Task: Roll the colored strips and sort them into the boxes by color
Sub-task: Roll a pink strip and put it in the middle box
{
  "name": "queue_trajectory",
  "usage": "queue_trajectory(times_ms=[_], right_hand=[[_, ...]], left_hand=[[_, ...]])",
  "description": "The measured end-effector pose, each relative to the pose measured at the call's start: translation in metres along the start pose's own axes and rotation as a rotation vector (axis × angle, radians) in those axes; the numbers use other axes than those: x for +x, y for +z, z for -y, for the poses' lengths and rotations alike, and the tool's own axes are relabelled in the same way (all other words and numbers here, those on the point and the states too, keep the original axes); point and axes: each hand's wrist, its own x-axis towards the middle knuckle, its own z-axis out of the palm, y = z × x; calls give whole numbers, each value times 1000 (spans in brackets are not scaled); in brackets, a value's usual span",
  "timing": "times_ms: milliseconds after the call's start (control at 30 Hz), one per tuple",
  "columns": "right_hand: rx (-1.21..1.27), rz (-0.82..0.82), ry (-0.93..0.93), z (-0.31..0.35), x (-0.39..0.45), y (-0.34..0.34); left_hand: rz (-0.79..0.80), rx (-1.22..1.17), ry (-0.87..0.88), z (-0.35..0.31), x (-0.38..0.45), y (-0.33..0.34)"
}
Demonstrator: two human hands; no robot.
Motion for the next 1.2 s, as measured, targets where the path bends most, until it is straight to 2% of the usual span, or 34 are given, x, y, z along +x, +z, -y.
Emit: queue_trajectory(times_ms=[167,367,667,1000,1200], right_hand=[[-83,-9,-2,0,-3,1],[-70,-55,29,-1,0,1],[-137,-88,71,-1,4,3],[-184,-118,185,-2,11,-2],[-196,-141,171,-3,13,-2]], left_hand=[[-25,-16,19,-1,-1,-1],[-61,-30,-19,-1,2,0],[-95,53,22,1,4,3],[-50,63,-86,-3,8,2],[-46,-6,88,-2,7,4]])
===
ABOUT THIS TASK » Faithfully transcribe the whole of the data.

WRITTEN RESPONSE »
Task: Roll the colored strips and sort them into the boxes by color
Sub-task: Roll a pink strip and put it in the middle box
{
  "name": "queue_trajectory",
  "usage": "queue_trajectory(times_ms=[_], right_hand=[[_, ...]], left_hand=[[_, ...]])",
  "description": "The measured end-effector pose, each relative to the pose measured at the call's start: translation in metres along the start pose's own axes and rotation as a rotation vector (axis × angle, radians) in those axes; the numbers use other axes than those: x for +x, y for +z, z for -y, for the poses' lengths and rotations alike, and the tool's own axes are relabelled in the same way (all other words and numbers here, those on the point and the states too, keep the original axes); point and axes: each hand's wrist, its own x-axis towards the middle knuckle, its own z-axis out of the palm, y = z × x; calls give whole numbers, each value times 1000 (spans in brackets are not scaled); in brackets, a value's usual span",
  "timing": "times_ms: milliseconds after the call's start (control at 30 Hz), one per tuple",
  "columns": "right_hand: rx (-1.21..1.27), rz (-0.82..0.82), ry (-0.93..0.93), z (-0.31..0.35), x (-0.39..0.45), y (-0.34..0.34); left_hand: rz (-0.79..0.80), rx (-1.22..1.17), ry (-0.87..0.88), z (-0.35..0.31), x (-0.38..0.45), y (-0.33..0.34)"
}
Demonstrator: two human hands; no robot.
Motion for the next 1.2 s, as measured, targets where the path bends most, until it is straight to 2% of the usual span, or 34 are given, x, y, z along +x, +z, -y.
Emit: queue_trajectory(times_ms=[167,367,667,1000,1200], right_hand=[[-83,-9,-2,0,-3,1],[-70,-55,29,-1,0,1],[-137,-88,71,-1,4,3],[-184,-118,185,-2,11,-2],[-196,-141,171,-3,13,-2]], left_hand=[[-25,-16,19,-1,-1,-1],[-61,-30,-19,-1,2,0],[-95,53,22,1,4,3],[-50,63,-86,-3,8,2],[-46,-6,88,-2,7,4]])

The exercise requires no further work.